* _Directions for this task_: So that the copy stays text only, transcribe the data below exactly and exclude the images.

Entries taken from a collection
══════════

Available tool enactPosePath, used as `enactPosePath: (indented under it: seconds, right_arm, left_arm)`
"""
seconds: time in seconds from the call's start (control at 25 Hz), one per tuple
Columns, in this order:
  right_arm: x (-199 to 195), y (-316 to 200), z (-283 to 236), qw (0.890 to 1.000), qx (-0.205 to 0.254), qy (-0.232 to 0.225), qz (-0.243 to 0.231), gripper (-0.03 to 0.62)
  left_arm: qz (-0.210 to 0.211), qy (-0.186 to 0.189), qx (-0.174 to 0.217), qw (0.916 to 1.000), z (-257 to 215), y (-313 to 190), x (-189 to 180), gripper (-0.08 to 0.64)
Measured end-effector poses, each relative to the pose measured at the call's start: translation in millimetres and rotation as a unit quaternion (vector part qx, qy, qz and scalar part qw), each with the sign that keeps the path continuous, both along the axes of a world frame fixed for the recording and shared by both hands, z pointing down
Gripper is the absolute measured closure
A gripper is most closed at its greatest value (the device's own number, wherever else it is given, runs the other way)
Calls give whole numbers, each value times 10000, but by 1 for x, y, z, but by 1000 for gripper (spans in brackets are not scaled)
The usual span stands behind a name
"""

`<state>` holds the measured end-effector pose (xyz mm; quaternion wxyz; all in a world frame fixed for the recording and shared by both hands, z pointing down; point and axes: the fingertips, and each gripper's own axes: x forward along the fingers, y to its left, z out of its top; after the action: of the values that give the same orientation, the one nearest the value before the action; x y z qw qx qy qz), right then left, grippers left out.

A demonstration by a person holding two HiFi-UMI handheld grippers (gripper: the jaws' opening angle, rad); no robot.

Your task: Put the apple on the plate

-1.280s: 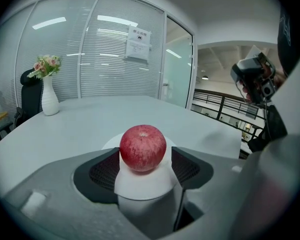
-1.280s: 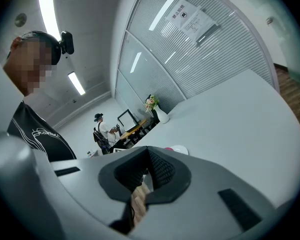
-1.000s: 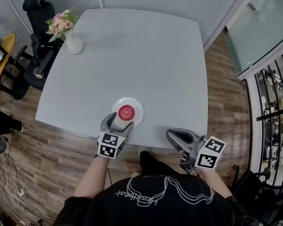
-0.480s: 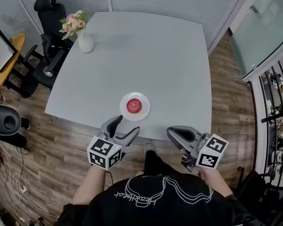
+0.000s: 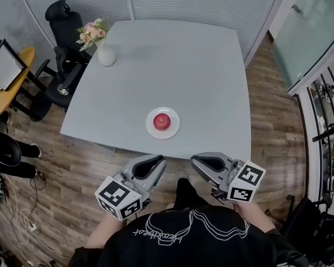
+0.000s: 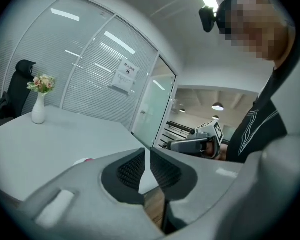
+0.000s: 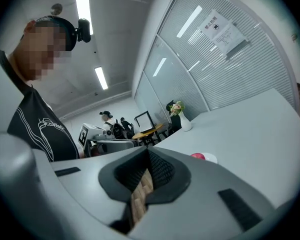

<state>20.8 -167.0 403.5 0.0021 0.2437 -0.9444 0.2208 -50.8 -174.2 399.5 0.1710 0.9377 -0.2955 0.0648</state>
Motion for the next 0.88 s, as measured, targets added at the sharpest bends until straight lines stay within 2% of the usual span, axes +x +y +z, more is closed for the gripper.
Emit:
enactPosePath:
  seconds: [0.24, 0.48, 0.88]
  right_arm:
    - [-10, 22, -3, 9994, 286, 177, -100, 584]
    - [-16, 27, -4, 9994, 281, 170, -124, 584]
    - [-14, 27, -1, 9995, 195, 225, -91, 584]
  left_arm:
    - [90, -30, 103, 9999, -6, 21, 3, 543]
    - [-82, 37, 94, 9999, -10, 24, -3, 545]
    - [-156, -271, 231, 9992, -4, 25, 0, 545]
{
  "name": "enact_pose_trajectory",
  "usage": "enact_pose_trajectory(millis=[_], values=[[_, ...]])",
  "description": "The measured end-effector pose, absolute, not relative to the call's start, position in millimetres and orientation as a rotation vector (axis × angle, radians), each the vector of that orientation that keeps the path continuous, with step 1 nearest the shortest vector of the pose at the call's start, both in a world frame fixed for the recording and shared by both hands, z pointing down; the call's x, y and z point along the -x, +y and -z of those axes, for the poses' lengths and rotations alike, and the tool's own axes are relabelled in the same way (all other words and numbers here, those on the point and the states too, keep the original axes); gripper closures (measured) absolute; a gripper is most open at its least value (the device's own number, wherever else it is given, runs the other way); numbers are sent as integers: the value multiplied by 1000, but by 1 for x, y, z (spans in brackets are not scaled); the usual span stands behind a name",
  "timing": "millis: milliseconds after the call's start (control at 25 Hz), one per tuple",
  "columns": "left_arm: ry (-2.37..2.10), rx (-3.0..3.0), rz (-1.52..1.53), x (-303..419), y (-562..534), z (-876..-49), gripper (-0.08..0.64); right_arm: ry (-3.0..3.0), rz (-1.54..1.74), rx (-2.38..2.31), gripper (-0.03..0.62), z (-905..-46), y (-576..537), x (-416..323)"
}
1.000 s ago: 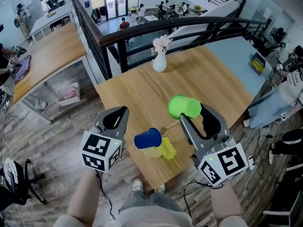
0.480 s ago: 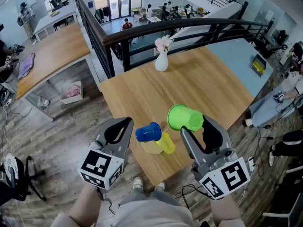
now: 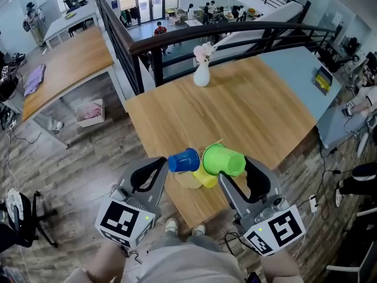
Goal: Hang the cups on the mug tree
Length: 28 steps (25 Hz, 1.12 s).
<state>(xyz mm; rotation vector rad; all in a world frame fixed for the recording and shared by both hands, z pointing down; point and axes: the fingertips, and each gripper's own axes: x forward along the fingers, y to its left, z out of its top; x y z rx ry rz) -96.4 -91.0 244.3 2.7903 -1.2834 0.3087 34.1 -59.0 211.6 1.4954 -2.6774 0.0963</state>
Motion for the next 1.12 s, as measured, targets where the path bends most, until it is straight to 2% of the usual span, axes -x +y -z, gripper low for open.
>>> enact_pose_trajectory(millis=[600, 1120], values=[[-1241, -2845, -342, 71, -89, -241, 558, -2615, -64, -1657, 368, -209, -66, -71], [-1191, -2845, -382, 37, -112, -258, 557, -2579, -170, -1663, 368, -240, -108, -103]])
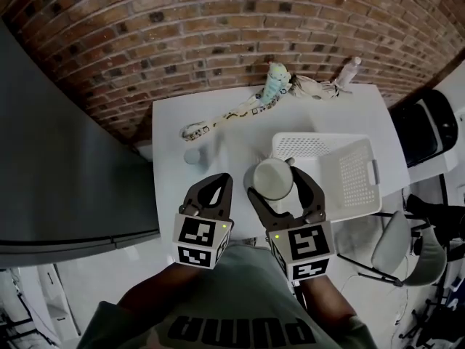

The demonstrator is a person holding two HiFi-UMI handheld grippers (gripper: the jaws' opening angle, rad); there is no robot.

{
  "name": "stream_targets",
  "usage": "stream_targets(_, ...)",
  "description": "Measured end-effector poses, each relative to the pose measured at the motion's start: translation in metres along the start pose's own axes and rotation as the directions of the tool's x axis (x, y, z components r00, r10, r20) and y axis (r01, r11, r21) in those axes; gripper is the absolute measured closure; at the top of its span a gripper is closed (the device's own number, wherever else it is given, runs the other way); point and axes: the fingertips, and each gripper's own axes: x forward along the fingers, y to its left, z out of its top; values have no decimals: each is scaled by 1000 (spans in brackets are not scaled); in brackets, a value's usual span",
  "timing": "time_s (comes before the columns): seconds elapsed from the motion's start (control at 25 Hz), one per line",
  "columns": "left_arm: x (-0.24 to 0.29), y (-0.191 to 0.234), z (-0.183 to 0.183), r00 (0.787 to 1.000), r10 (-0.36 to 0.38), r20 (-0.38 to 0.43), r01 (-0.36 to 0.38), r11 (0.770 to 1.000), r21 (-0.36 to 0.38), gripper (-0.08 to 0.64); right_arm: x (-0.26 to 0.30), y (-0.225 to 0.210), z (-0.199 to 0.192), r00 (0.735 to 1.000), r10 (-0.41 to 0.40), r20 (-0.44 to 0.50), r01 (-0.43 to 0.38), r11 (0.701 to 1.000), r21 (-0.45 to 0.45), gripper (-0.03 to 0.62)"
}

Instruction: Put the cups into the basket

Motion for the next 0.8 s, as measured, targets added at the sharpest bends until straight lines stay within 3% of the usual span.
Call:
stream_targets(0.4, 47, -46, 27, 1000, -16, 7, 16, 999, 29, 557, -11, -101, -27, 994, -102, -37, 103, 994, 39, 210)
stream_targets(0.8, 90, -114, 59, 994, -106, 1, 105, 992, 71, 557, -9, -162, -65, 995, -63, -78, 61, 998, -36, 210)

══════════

* _Solution for this exercise_:
Available tool enactPosePath, used as `enactPosePath: (indented under it: seconds, right_arm, left_arm)`
"""
seconds: time in seconds from the call's start (control at 25 Hz), one per tuple
Columns, in this order:
  right_arm: x (-199 to 195), y (-316 to 200), z (-283 to 236), qw (0.890 to 1.000), qx (-0.205 to 0.254), qy (-0.232 to 0.225), qz (-0.243 to 0.231), gripper (-0.03 to 0.62)
  left_arm: qz (-0.210 to 0.211), qy (-0.186 to 0.189), qx (-0.174 to 0.217), qw (0.916 to 1.000), z (-257 to 215), y (-313 to 190), x (-189 to 180), gripper (-0.08 to 0.64)
Measured end-effector poses, each relative to the pose measured at the call's start: translation in millimetres and rotation as a unit quaternion (vector part qx, qy, qz and scalar part qw), each with the sign that keeps the path continuous, both along the axes of a world frame fixed for the recording and shared by both hands, z pointing down
Gripper is the absolute measured closure
A gripper is most closed at its greatest value (the device's own number, wherever else it is given, runs the other way)
Calls give whole numbers, each value times 10000, but by 1 for x, y, z, but by 1000 for gripper (spans in brackets are not scaled)
The usual span stands behind a name
"""

`<state>` holds the measured end-effector pose (xyz mm; quaternion wxyz; all in a world frame fixed for the recording and shared by both hands, z pointing down; point and axes: the fingertips, and each gripper's own axes: x forward along the fingers, y to its left, z out of its top; after the action: of the values that give the same orientation, the one nearest the value before the action; x y z qw qx qy qz), right then left, grippers left out.

A demonstration by a person holding two HiFi-UMI handheld grippers (gripper: the jaws' opening angle, rad); no robot.

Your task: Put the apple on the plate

-1.280s: 
-1.280s: 
-1.000s: 
-0.480s: 
+0.000s: 
+0.000s: 
+0.000s: 

<state>20.8 -167.0 403.5 0.0021 0.2437 -0.9444 0.2208 -50.8 -174.2 399.5 0.1710 0.9377 -0.2955 0.0648</state>
Motion for the next 0.88 s, as measured, targets added at the sharpest bends until straight lines stay within 2% of the usual span, axes +x +y +z, more is closed for the gripper.
Emit:
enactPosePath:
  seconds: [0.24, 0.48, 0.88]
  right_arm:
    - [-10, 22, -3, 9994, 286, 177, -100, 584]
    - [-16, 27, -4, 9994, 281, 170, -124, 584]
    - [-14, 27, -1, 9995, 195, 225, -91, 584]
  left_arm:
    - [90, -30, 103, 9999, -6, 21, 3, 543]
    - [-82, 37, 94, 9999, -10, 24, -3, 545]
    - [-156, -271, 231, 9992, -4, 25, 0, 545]
{
  "name": "enact_pose_trajectory",
  "usage": "enact_pose_trajectory(millis=[_], values=[[_, ...]])",
  "description": "The measured end-effector pose, absolute, not relative to the call's start, position in millimetres and orientation as a rotation vector (axis × angle, radians), each the vector of that orientation that keeps the path continuous, with step 1 nearest the shortest vector of the pose at the call's start, both in a world frame fixed for the recording and shared by both hands, z pointing down; the call's x, y and z point along the -x, +y and -z of those axes, for the poses' lengths and rotations alike, and the tool's own axes are relabelled in the same way (all other words and numbers here, those on the point and the states too, keep the original axes); gripper closures (measured) absolute; a gripper is most open at its least value (the device's own number, wherever else it is given, runs the other way); numbers are sent as integers: the value multiplied by 1000, but by 1 for x, y, z (spans in brackets are not scaled); the usual span stands behind a name",
  "timing": "millis: milliseconds after the call's start (control at 25 Hz), one per tuple",
  "columns": "left_arm: ry (-2.37..2.10), rx (-3.0..3.0), rz (-1.52..1.53), x (-303..419), y (-562..534), z (-876..-49), gripper (-0.08..0.64); right_arm: ry (-3.0..3.0), rz (-1.54..1.74), rx (-2.38..2.31), gripper (-0.03..0.62), z (-905..-46), y (-576..537), x (-416..323)"
}
1.000 s ago: 
0.480 s ago: 
now: 
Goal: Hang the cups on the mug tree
Length: 28 steps (25 Hz, 1.12 s).
<state>(xyz mm; rotation vector rad; all in a world frame fixed for the recording and shared by both hands, z pointing down; point and axes: the fingertips, and each gripper's own axes: x forward along the fingers, y to its left, z out of its top; x y z rx ry rz) -96.4 -91.0 244.3 2.7903 -1.2834 0.3087 34.1 -59.0 211.6 1.4954 -2.6774 0.0963</state>
Motion for the next 1.12 s, as measured, targets where the path bends most, until it is straight to 2% of the usual span, axes -x +y -z, gripper low for open.
>>> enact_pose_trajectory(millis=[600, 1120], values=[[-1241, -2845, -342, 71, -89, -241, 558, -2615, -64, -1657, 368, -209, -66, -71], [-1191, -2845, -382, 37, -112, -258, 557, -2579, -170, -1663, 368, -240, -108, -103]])

The demonstrator is a person holding two HiFi-UMI handheld grippers (gripper: the jaws' opening angle, rad); there is no robot.

{
  "name": "stream_targets",
  "usage": "stream_targets(_, ...)",
  "description": "Measured end-effector poses, each relative to the pose measured at the motion's start: translation in metres along the start pose's own axes and rotation as the directions of the tool's x axis (x, y, z components r00, r10, r20) and y axis (r01, r11, r21) in those axes; gripper is the absolute measured closure; at the top of its span a gripper is closed (the device's own number, wherever else it is given, runs the other way); point and axes: the fingertips, and each gripper's own axes: x forward along the fingers, y to its left, z out of its top; values have no decimals: each is scaled by 1000 (spans in brackets are not scaled); in brackets, a value's usual span",
  "timing": "time_s (comes before the columns): seconds elapsed from the motion's start (control at 25 Hz), one per line",
  "columns": "left_arm: x (-0.24 to 0.29), y (-0.191 to 0.234), z (-0.183 to 0.183), r00 (0.787 to 1.000), r10 (-0.36 to 0.38), r20 (-0.38 to 0.43), r01 (-0.36 to 0.38), r11 (0.770 to 1.000), r21 (-0.36 to 0.38), gripper (-0.08 to 0.64); right_arm: x (-0.26 to 0.30), y (-0.225 to 0.210), z (-0.199 to 0.192), r00 (0.735 to 1.000), r10 (-0.41 to 0.40), r20 (-0.44 to 0.50), r01 (-0.43 to 0.38), r11 (0.701 to 1.000), r21 (-0.45 to 0.45), gripper (-0.03 to 0.62)"
}

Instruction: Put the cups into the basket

Motion for the next 0.8 s, as measured, targets added at the sharpest bends until straight lines stay within 3% of the usual span.
Call:
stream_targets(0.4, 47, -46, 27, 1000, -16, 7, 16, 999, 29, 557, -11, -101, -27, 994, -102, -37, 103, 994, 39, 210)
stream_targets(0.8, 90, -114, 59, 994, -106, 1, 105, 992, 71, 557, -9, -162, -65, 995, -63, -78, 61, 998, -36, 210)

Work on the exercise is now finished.